The faces started coming into focus, though only from the eyes up. They wore masks of powder blue fabric.
“Really?” said the one they called ‘Doc.’ “That
is
special. Pass me the scanner, would you?” Jogun heard some metal clinking before having his head wrenched to the left by Doc’s palm. A dragging sensation tugged at the skin on the back of his neck. Something beeped.
“Six years, two months, and thirteen days since he was Dosed. More than enough time for the conditioning to fully integrate and metabolize.”
“Huh?” said the Decom guard. The Doc sighed.
“Would even a little scientific literacy kill you people? The nanotech! Long enough in the human brain and it breaks down. Passes out of the body through the blood stream. BUT!” The Doc stabbed a syringe in the direction of the guards, “Whatever changes were made become part of the brain’s physical structure. For all intents and purposes: Permanent. Habits form neural physiology, gentlemen, and the life a Themis inmate...that’s all about habits.”
“So why’d he break his?” asked the Decom guard.
“The million dollar question!
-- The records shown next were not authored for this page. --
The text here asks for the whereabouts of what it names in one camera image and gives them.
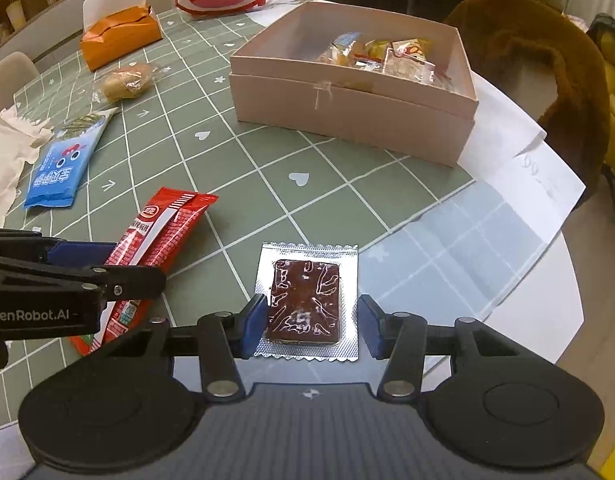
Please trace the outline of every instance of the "red snack package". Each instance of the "red snack package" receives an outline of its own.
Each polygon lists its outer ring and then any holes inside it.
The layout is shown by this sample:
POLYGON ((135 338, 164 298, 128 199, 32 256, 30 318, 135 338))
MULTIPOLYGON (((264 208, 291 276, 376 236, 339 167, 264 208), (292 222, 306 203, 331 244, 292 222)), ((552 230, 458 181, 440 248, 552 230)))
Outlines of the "red snack package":
MULTIPOLYGON (((158 266, 167 273, 192 226, 218 197, 161 187, 125 231, 105 265, 158 266)), ((151 300, 110 301, 94 335, 71 337, 87 355, 140 323, 151 300)))

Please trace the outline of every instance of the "brand logo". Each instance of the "brand logo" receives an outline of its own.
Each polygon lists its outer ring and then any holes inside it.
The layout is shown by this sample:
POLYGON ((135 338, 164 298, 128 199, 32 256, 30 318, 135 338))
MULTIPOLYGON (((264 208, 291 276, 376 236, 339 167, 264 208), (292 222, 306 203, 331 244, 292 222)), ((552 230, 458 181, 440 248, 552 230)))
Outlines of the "brand logo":
POLYGON ((59 321, 68 320, 70 317, 69 310, 60 309, 58 312, 46 310, 39 312, 37 310, 14 310, 9 312, 0 312, 0 322, 12 321, 59 321))
POLYGON ((148 205, 141 211, 141 216, 144 216, 145 218, 152 218, 158 215, 158 211, 158 205, 148 205))

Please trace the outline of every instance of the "green checkered tablecloth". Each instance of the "green checkered tablecloth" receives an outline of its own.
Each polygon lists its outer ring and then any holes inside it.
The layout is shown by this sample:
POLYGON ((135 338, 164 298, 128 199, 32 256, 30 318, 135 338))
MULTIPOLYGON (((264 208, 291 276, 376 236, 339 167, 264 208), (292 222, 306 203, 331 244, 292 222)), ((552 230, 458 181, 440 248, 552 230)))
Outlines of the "green checkered tablecloth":
MULTIPOLYGON (((122 104, 92 157, 74 205, 24 211, 32 168, 7 228, 69 240, 117 241, 162 186, 220 199, 193 232, 153 313, 185 325, 208 312, 237 312, 254 291, 266 241, 370 247, 471 178, 399 153, 236 120, 229 57, 262 29, 249 17, 192 21, 159 16, 164 38, 95 73, 156 62, 165 77, 122 104)), ((30 120, 88 113, 92 73, 74 54, 16 95, 30 120)), ((77 358, 67 339, 14 342, 0 372, 0 426, 17 419, 30 388, 77 358)))

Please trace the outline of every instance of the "blue snack package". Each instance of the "blue snack package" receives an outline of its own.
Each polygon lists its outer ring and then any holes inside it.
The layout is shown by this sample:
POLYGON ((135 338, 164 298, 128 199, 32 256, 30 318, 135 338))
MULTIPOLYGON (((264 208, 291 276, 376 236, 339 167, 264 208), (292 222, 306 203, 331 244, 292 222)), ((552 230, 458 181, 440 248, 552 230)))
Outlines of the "blue snack package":
POLYGON ((78 117, 60 126, 32 176, 23 207, 69 207, 105 127, 120 108, 78 117))

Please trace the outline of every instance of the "wooden floor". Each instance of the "wooden floor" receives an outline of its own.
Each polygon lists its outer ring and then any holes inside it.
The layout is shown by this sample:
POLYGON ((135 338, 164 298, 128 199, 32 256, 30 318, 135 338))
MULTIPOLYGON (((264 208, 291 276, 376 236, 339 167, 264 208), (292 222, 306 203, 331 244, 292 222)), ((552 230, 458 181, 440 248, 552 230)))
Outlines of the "wooden floor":
POLYGON ((604 180, 602 184, 563 228, 585 322, 558 362, 603 401, 605 427, 589 461, 596 470, 615 445, 615 220, 604 180))

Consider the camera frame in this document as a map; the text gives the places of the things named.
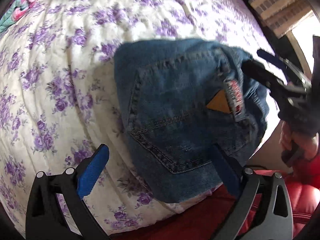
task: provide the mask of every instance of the white bedding
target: white bedding
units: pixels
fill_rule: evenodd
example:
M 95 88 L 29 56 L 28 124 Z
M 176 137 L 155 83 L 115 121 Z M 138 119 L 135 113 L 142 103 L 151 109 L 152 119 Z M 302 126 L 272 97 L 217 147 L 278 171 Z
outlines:
M 39 0 L 2 34 L 0 200 L 19 232 L 35 174 L 76 167 L 101 143 L 110 160 L 85 201 L 108 234 L 148 226 L 211 194 L 177 204 L 153 198 L 132 165 L 113 78 L 119 44 L 192 37 L 239 46 L 255 58 L 260 47 L 272 51 L 241 0 Z M 267 102 L 262 143 L 279 122 L 274 100 Z

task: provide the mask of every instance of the denim fabric
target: denim fabric
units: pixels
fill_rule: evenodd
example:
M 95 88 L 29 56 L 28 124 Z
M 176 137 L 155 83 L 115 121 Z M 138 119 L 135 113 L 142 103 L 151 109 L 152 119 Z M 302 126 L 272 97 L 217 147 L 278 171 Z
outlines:
M 133 163 L 166 203 L 192 198 L 220 184 L 208 154 L 215 143 L 241 165 L 266 130 L 267 90 L 244 77 L 252 56 L 215 41 L 139 41 L 114 56 L 115 80 Z M 207 109 L 212 98 L 237 81 L 241 113 Z

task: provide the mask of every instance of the black plastic mount
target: black plastic mount
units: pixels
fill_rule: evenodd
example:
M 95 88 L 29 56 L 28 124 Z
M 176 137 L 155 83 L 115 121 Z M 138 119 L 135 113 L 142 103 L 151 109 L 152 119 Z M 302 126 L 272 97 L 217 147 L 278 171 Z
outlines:
M 78 178 L 98 154 L 100 147 L 92 157 L 84 159 L 76 169 L 68 168 L 64 173 L 52 176 L 47 176 L 43 171 L 37 173 L 27 207 L 27 240 L 110 239 L 77 193 Z M 57 194 L 63 194 L 81 236 L 70 230 L 61 211 Z
M 243 183 L 242 195 L 210 240 L 292 240 L 292 210 L 281 174 L 275 172 L 271 177 L 262 176 L 247 168 L 243 172 Z M 250 229 L 238 236 L 256 194 L 260 193 L 261 201 Z

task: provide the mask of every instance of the red leather seat
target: red leather seat
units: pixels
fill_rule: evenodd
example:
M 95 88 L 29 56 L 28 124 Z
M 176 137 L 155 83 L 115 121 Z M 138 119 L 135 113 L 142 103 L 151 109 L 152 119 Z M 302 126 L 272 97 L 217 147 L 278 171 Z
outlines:
M 313 161 L 299 160 L 293 167 L 294 174 L 285 175 L 289 192 L 294 232 L 296 236 L 304 227 L 320 201 L 320 155 Z M 275 171 L 256 171 L 258 174 L 272 175 Z M 117 240 L 208 240 L 224 221 L 235 199 L 222 185 L 211 196 L 179 215 L 117 236 Z M 247 220 L 240 230 L 246 232 L 259 205 L 257 195 Z

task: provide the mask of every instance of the orange triangle patch
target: orange triangle patch
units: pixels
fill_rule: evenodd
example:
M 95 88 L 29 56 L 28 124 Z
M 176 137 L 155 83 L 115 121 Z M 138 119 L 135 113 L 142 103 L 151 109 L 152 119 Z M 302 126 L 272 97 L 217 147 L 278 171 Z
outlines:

Why indeed? I imagine beating his monkey fists against the glass hurt more than just his hands. Probably set his whole brain on fire. So a few electrodes here and a bone saw there, and we might be able to shed a light on our friend here.”
“Whatever, Doc. Have a ball. Hit the comms if you need anything else.”
“Gentlemen,” said the Doc. The guards turned to leave. One of them hesitated. He turned around, reached for the mop and wheeled bucket, then rolled it out with him through the hatch. Muttered something as he left. The door hissed shut behind them.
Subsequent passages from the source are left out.